Causes of cub mortality
Two previously undocumented causes of cub mortality were observed: (1) infanticide by lower-ranking clan females (n = 2) and (2) selective parental infanticide (n = 3) (Mock and Parker, 1997). Other causes of cub mortality documented during this study included starvation after orphaning (n = 9), disease (n = 1), injury (n = 1), inclement weather (n = 1), humans (hit by car) (n = 1), and interspecific predation (n = 1). Specific risks appeared to change over time, in accordance with life stages.

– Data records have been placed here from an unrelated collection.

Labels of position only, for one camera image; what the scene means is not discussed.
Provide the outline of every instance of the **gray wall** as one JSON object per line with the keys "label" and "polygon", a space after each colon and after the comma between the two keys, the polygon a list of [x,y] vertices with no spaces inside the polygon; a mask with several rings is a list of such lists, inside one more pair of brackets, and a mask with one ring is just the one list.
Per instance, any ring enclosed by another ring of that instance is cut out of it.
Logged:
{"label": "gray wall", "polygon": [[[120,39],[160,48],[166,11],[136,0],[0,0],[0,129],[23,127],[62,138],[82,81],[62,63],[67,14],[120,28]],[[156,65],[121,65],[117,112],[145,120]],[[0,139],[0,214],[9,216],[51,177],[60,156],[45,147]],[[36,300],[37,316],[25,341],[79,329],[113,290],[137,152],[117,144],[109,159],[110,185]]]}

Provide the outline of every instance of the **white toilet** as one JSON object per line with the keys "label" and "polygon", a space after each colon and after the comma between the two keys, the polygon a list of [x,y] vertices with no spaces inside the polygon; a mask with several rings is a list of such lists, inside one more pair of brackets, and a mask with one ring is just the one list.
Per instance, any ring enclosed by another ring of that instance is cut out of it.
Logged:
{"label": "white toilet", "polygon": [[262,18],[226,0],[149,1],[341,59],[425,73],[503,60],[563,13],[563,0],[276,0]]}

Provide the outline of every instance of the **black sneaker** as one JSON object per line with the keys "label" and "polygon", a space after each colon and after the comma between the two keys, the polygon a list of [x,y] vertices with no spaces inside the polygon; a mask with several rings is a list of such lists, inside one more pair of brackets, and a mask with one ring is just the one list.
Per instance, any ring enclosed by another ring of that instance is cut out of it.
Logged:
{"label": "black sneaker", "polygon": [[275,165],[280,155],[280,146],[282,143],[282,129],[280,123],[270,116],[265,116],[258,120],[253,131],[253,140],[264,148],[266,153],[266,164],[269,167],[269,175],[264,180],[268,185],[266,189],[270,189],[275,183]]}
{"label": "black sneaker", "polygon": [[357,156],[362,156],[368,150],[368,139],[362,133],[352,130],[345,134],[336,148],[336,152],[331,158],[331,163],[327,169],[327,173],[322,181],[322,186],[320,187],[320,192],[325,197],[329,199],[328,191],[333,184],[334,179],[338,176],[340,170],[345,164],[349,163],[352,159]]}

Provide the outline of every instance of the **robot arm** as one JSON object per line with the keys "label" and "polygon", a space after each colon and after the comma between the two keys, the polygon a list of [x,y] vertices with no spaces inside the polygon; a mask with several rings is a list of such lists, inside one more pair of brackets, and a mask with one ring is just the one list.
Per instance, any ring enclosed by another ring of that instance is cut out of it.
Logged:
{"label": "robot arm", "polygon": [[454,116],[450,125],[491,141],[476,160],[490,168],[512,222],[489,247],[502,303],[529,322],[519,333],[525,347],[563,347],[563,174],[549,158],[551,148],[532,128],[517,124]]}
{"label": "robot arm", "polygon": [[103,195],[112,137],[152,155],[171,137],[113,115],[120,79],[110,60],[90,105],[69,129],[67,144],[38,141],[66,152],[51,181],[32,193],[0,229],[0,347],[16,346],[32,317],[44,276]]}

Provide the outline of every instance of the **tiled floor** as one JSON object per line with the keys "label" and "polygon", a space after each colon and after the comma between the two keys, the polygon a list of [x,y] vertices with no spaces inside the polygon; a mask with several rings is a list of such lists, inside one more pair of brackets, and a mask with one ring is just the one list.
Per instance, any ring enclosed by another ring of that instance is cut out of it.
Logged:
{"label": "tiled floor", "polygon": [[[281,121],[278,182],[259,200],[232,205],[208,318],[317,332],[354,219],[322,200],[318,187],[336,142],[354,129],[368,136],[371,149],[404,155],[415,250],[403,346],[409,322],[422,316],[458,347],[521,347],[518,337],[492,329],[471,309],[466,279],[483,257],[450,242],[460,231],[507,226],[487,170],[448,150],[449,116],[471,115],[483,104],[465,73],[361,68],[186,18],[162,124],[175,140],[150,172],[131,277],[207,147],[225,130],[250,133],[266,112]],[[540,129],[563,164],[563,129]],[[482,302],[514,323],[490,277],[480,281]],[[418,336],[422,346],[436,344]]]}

A dramatic instance of infanticide was observed when a female transported her day-old cubs to a communal den, nursed them there all morning, and then left the cubs for the remainder of the afternoon. Prior to the mother's return, another adult female (a full sister to the new mother) arrived and methodically killed both newborns with crushing bites to the head. On three other occasions, I observed adult females consuming neonates at communal dens. In each instance, the cubs had been transferred to the communal den <3 days before and had been seen to be in good condition the prior evening. Two additional litters disappeared under suspicious circumstances when new mothers moved their cubs to communal dens comprising a sister and her own litter. The next day when the new mother returned, the sister was present but the new cubs were gone. In contrast, although immigrant males were often seen visiting cubs at communal dens in the absence of adult females, there was no evidence to support infanticide by males.
In three litters, young cubs (aged 5.5, 7.0, 10.5 weeks) were permanently abandoned by their mothers in acts of selective parental infanticide (Mock and Parker, 1997). In each instance, the mother was a low-ranking female who had given birth to male twins. Between 6 and 8 weeks of age, sibling competition during nursing bouts by these twin pairs intensified (White PA, personal observations). Prior to abandonment, mothers attempted to decrease sibling conflict by temporarily separating cubs, either by carrying one cub away from the den to nurse or housing cubs in separate dens. However in each instance, the subordinate twin was ultimately abandoned when the mother either moved the dominant cub to a new den (n = 2) or transported the subordinate cub to a remote, private den (n = 1). In both scenarios, the mothers were not known to return to their subordinate cubs that subsequently died of starvation.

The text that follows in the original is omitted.